Les moines n’en reviennent pas. Depuis leur départ tout se chamboule dans leur tête. Pensez ; les voici, eux, deux moines instruits des réalités de ce monde et des promesses de l’au-delà à la merci de cette créature étrange qui prétend les guider Est-ce un cauchemar ou la réalité?

_ « Mais qui es-tu donc, et que fais-tu au milieu des vagues en colère? » demande Gurvan.

_ « Je suis Yannig an Aod, (Petit-Jean de la grève), je suis un Morgan et j’habite près de l’île d’Ouessant. Mais je me suis perdu en venant explorer les grottes marines, puis le vent s’est levé et m’a jeté contre un rocher, coinçant mon bras. Et vous, qui êtes-vous? »

- « Nous nous sommes des moines de la presqu’île de Ruys et nous avons juste voulu faire un petit tour et nous voilà égarés au milieu de l’océan!

_ «  Pas complètement égarés, coupe Yannig an Aod, rassurez-vous. Ici, vous êtes dans l’archipel des Glénans. Des moines y sont déjà venus mais ne sont pas restés car il ne s’entendaient pas avec les korrigans qui y habitent à ce qu’on m’a dit. »

_ « Il serait dangereux de nous attarder dans les parages et il est hors de question de retourner à l’abbaye, coupe Hoël. Nous l’avons quittée sans autorisation. Peut-être vaudrait-il mieux s’installer sur une terre défricher.
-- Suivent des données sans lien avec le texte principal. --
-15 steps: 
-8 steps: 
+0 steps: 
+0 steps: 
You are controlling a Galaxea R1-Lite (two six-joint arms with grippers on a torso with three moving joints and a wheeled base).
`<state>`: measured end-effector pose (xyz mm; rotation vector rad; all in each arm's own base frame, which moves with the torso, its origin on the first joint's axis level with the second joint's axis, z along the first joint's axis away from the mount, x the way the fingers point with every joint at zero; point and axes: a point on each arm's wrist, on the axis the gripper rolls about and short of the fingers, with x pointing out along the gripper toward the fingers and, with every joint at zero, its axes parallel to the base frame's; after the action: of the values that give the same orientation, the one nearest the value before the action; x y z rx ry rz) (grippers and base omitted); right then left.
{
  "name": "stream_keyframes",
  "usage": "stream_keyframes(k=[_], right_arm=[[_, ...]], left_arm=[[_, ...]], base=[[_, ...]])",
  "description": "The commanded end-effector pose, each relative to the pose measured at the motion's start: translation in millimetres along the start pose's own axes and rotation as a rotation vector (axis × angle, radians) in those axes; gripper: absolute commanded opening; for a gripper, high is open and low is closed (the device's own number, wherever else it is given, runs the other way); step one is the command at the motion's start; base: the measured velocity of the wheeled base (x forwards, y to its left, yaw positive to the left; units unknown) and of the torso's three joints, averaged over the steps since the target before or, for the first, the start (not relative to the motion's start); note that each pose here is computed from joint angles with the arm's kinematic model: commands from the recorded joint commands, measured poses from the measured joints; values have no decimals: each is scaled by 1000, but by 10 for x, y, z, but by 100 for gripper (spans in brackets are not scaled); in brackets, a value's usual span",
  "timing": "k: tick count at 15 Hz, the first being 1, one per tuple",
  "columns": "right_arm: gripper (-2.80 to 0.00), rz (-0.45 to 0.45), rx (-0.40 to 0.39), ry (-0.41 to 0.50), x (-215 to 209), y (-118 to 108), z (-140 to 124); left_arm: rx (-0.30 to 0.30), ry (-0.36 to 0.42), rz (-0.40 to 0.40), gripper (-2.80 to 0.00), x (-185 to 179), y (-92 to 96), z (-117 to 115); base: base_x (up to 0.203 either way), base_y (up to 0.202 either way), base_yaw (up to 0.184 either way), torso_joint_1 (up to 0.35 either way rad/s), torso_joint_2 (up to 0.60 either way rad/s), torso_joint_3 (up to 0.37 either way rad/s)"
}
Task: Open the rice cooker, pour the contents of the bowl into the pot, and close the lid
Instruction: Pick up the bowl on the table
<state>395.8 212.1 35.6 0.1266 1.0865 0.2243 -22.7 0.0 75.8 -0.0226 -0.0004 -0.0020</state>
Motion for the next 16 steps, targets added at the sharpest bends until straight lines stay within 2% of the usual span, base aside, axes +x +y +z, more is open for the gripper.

_ « Je connais un passage dit Yannig an Aod, un bras de mer abrité des vents d’ouest. L’air y est doux et mes cousins les korrigans y prospèrent. Si vous voulez, je peux vous y conduire pour vous remercier de m’avoir soigné.

Les voilà tous les trois voguant vers un nouvel horizon et une nouvelle vie. Le korrigan se réjouit du voyage et de ses nouveaux compagnons.

Ils débarquent dans l’anse d’une rivière au point de mi-marée, et Yannig an Aod ne pouvant pas mettre le pied sur la terre ferme s’assied sur un rocher.

Nos deux moines explorent les landes les taillis et les fourrés et se fraient un passage vers le plateau boisé. Seules quelques huttes habitées par des pêcheurs se détachent du paysage.

C’est là qu’ils décident de s’installer.


Tous les matins Gurvan part à la pêche. Et tous les matins il embarque Yannig qui l’attend impatient de découvrir le mode de vie des humains. Ils deviennent amis et complices. Yannig s’initie à la pêche et commence à apprécier la soupe de congre, la chair souple des étrilles, celle plus moelleuse des Stoubied (palourdes) et autres Rigadelles (coques).


Les années ont passé, et bien des souvenirs remontent des mémoires de nos deux moines .

Que de changements, de travaux accomplis: défrichage, écobuage, plantations, constructions, apprentissages divers, échanges de bons procédés. Gurvan se plaît à rappeler les bons moments passés en compagnie de Yannig an Aod, qui lui a appris à repérer des coins précis comme la Basse profonde, la Basse de la Jument, la Roche de la fontaine, le Trépied, Kerauden et tant d’autres sites ...

Puis un jour, Yannick an Aod, le Morgan, riche de cette expérience et de l’amitié partagée mais envahi par la nostalgie, est parti rejoindre son peuple près de l’île d’Ouessant.

C’est au passage le plus étroit de la rivière, la Roz-Vras (grande colline), que nos deux moines redevenus simples villageois ont re-baptisé Lanmeur qu’ils ont défriché, parcellisé et cultivé.